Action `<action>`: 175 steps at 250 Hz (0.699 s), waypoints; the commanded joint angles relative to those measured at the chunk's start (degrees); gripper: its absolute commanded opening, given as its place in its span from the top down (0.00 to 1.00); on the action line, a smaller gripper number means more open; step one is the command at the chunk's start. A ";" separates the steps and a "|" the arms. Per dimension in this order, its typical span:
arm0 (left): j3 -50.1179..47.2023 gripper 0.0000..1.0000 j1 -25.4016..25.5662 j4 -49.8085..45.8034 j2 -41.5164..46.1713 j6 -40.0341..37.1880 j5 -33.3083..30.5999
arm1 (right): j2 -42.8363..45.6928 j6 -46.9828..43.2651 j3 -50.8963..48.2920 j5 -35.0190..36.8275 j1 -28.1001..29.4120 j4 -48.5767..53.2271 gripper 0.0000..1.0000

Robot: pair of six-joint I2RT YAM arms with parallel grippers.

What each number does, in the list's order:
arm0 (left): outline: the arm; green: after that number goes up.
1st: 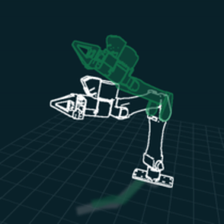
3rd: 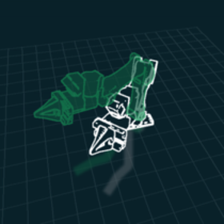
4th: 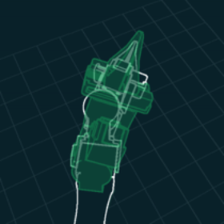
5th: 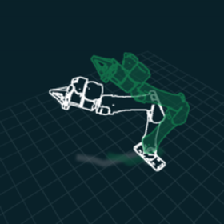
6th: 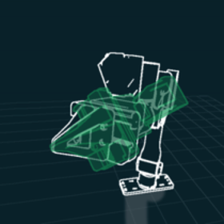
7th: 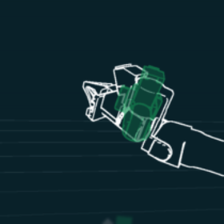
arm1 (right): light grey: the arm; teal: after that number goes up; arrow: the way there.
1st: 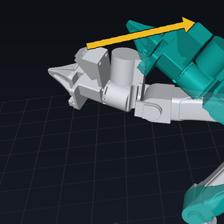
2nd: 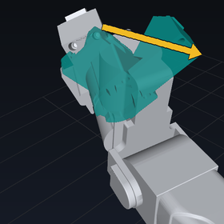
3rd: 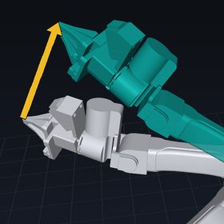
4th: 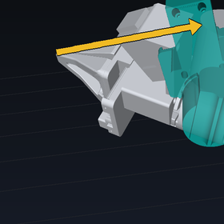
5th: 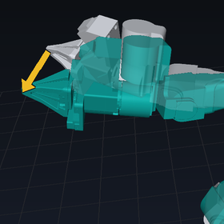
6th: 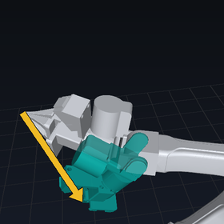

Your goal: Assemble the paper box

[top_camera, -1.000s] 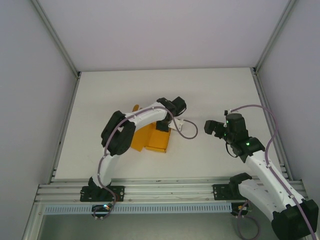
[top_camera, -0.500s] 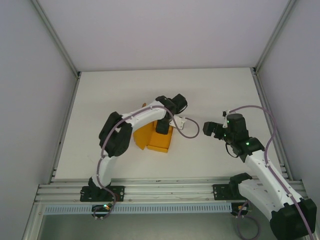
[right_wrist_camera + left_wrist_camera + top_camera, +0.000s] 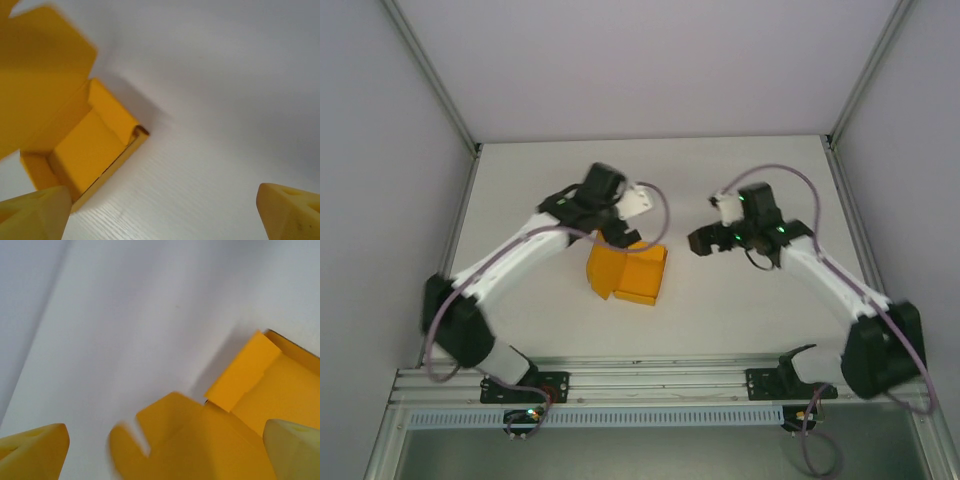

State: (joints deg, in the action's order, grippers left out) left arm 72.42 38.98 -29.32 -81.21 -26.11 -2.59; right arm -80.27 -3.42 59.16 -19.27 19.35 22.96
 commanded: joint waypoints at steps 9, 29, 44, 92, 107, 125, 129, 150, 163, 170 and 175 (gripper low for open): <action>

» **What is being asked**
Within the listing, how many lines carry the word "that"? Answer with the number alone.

» **Finished exercise**
2